My work aims to co-optimize natural language processing (NLP) at the algorithm, hardware architecture, and solid-state layers. This endeavor has so far led to the following efforts:
1) A novel and hardware-friendly floating-point based encoding datatype, AdaptivFloat, which enables highly resilient and energy-efficient quantized computations. AdaptivFloat dynamically maximizes and optimally clips its available dynamic range, at a tensor granularity, in order to create faithful encodings of neural network parameters. In doing so, AdaptivFloat produces higher inference accuracies at low bit precision compared to many other prominent datatypes used in deep learning computations.
AdaptivFloat quantization scheme based on exponential bias shift from maximum absolute tensor value
Thierry Tambe, En-Yu Yang, Zishen Wan, Yuntian Deng, Vijay Janapa Reddi, Alexander M. Rush, David Brooks, and Gu-Yeon Wei. “Algorithm-Hardware Co-Design of Adaptive Floating-Point Encodings for Resilient Deep Learning Inference.” In DAC 2020, Best Paper Award.
Thierry Tambe, En-Yu Yang, Zishen Wan, Yuntian Deng, Vijay Janapa Reddi, Alexander M. Rush, David Brooks, and Gu-Yeon Wei. “AdaptivFloat: A Floating-point based Data Type for Resilient Deep Learning Inference” arXiv (1909.13271), 11/2019.
2) A 16nm system-on-chip for noise-robust speech recognition and NLP featuring hardware acceleration of sequence-to-sequence attention-based DNNs with AdaptivFloat-based processing elements, and unsupervised Bayesian-based speech denoising. The test chip executes a full speech-enhancing ASR pipeline while consuming 2.24mJ of energy per frame and 18ms end-to-end latency -- enabling real-time throughput.

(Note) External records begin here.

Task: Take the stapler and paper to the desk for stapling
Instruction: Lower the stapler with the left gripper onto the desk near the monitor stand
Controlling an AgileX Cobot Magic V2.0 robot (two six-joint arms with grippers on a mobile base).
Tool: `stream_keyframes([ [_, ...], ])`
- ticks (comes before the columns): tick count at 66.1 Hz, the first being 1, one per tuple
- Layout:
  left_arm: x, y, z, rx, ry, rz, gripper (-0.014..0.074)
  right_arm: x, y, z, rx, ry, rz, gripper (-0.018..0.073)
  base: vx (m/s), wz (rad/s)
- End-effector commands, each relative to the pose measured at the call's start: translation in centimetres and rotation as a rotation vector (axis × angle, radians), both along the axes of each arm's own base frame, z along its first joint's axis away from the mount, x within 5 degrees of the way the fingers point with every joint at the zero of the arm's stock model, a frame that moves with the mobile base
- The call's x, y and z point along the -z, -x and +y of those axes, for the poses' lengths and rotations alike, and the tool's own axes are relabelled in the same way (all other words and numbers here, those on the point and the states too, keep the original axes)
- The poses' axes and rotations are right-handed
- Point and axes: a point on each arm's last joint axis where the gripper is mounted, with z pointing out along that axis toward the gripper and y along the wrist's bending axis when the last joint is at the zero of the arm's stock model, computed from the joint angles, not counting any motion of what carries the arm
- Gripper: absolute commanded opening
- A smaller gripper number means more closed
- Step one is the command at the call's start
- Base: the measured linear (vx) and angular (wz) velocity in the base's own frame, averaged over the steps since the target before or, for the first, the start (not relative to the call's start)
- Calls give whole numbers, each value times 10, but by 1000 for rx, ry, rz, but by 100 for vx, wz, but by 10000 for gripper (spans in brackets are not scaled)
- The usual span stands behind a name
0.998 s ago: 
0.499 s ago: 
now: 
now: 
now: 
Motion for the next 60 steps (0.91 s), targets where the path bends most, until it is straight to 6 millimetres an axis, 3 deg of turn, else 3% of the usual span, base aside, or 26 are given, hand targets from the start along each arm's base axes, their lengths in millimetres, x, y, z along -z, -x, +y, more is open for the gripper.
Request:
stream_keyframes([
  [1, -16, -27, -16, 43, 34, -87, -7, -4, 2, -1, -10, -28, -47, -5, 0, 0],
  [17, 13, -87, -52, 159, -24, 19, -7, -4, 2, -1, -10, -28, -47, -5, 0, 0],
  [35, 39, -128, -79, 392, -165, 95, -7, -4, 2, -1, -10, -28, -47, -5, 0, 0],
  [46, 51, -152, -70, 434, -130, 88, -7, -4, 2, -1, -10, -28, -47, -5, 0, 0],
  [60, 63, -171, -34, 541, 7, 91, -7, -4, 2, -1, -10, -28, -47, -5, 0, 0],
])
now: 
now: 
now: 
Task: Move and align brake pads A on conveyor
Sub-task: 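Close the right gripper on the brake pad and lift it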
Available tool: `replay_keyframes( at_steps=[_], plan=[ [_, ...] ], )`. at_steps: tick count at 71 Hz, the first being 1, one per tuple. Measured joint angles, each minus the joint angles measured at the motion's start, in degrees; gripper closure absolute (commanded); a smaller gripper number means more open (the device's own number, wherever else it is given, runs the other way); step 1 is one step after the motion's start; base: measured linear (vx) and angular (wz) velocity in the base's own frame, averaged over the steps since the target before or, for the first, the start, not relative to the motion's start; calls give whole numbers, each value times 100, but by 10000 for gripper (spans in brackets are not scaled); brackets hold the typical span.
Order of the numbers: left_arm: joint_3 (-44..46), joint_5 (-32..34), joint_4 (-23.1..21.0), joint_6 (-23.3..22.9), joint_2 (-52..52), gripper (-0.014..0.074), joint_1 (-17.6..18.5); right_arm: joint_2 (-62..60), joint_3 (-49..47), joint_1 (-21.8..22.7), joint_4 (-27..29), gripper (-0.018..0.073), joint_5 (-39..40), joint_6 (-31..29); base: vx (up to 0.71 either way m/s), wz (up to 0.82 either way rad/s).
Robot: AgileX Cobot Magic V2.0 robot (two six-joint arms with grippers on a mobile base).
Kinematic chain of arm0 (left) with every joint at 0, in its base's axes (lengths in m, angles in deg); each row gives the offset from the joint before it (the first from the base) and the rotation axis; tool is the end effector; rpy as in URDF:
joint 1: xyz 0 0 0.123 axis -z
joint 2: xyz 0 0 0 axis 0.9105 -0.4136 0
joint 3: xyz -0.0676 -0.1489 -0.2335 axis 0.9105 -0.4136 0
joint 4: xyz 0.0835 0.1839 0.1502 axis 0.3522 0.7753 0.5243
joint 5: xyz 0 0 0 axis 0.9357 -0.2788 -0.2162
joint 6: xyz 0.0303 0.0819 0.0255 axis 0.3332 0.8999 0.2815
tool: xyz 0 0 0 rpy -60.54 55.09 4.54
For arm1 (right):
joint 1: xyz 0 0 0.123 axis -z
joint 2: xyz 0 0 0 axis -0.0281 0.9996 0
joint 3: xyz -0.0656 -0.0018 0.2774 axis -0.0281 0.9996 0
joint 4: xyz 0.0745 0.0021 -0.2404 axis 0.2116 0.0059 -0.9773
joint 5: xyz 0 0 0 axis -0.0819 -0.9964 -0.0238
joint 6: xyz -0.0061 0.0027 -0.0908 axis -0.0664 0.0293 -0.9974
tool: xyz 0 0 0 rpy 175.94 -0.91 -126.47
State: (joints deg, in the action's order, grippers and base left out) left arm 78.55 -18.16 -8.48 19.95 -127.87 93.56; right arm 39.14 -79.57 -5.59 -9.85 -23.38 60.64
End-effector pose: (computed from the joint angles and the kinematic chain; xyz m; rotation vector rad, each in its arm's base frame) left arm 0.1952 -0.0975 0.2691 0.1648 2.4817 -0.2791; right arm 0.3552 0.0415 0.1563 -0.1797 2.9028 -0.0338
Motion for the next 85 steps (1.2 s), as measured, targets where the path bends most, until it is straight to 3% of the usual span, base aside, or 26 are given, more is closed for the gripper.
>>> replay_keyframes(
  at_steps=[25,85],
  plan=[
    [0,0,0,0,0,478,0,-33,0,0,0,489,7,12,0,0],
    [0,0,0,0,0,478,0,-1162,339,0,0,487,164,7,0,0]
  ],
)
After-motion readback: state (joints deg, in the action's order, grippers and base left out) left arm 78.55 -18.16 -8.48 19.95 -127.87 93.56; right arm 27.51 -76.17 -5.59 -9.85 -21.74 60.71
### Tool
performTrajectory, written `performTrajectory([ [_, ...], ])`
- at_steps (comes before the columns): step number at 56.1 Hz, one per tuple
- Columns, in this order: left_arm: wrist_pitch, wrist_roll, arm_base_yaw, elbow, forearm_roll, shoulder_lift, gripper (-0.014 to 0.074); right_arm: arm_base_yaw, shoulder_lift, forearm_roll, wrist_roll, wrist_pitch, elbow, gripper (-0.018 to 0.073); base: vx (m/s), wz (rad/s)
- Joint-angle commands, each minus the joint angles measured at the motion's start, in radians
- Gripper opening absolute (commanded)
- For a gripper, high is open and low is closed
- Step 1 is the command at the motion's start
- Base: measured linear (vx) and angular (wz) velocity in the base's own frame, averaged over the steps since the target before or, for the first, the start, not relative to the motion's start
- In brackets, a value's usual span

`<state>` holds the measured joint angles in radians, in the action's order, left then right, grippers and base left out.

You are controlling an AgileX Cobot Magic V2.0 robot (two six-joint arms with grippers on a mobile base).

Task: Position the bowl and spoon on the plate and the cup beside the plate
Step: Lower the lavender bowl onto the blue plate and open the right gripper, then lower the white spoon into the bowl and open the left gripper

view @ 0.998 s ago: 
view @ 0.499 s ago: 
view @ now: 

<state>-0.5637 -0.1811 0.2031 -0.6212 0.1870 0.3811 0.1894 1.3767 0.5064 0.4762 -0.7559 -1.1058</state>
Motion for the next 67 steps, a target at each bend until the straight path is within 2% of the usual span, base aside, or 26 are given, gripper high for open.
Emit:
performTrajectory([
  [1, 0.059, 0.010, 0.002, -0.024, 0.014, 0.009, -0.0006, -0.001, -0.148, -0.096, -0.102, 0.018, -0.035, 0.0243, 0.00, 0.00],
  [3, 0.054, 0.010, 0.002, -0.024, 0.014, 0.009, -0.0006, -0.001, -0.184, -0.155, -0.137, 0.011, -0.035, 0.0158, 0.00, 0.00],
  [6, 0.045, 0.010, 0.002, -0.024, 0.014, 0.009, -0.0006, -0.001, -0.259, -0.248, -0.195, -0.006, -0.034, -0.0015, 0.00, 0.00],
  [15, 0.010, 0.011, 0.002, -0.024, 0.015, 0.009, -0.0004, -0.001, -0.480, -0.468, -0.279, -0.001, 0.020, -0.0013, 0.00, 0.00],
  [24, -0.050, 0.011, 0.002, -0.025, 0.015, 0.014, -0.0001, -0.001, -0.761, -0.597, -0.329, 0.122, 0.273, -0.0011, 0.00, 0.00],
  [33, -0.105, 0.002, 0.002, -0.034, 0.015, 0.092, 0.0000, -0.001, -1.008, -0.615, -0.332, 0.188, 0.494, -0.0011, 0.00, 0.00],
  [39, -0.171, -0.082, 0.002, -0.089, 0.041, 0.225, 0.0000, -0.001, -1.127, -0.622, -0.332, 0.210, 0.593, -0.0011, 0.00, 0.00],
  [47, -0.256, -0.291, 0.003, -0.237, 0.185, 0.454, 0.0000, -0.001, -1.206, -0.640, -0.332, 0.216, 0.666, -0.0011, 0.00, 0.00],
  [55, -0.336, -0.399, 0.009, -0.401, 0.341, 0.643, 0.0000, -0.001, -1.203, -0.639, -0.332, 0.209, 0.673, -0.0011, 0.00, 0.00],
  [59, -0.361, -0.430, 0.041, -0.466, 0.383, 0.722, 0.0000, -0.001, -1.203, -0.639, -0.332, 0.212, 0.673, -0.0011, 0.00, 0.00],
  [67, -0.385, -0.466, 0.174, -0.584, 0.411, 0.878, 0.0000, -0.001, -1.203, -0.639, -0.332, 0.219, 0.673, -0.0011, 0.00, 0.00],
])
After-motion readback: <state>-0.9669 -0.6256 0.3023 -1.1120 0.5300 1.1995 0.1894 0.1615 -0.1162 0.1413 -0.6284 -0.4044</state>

Thierry Tambe, En-Yu Yang, Glenn G. Ko, Yuji Chai, Coleman Hooper, Marco Donato, Paul N. Whatmough, Alexander M. Rush, David Brooks, and Gu-Yeon Wei. “A 25mm2 SoC for IoT Devices with 18ms Noise Robust Speech-to-Text Latency via Bayesian Speech Denoising and Attention-Based Sequence-to-Sequence DNN Speech Recognition in 16nm FinFET.” In International Solid-State Circuits Conference (ISSCC'21)
3) As newer Transformer-based pre-trained models continue to generate impressive breakthroughs in language modeling, they characteristically exhibit complexities that levy hefty latency, memory, and energy taxes on resource-constrained, battery-operated devices. EdgeBERT provides a principled latency-driven methodology to alleviate these computational challenges in both the algorithm and hardware architecture layers. EdgeBERT adopts first-layer early exit prediction in order to perform sentence-level dynamic voltage-frequency scaling (DVFS), for minimal energy consumption while adhering to a prescribed target latency.
Memory and latency optimizations for minimizing multi-task NLP energy consumption
Thierry Tambe, Coleman Hooper, Lillian Pentecost, Tianyu Jia, En-Yu Yang, Marco Donato, Victor Sanh, Paul Whatmough, Alexander M. Rush, David Brooks, and Gu-Yeon Wei. “EdgeBERT: Sentence-Level Energy Optimizations for Latency-Aware Multi-Task NLP Inference”. In 54th IEEE/ACM International Symposium on Microarchitecture (MICRO 2021).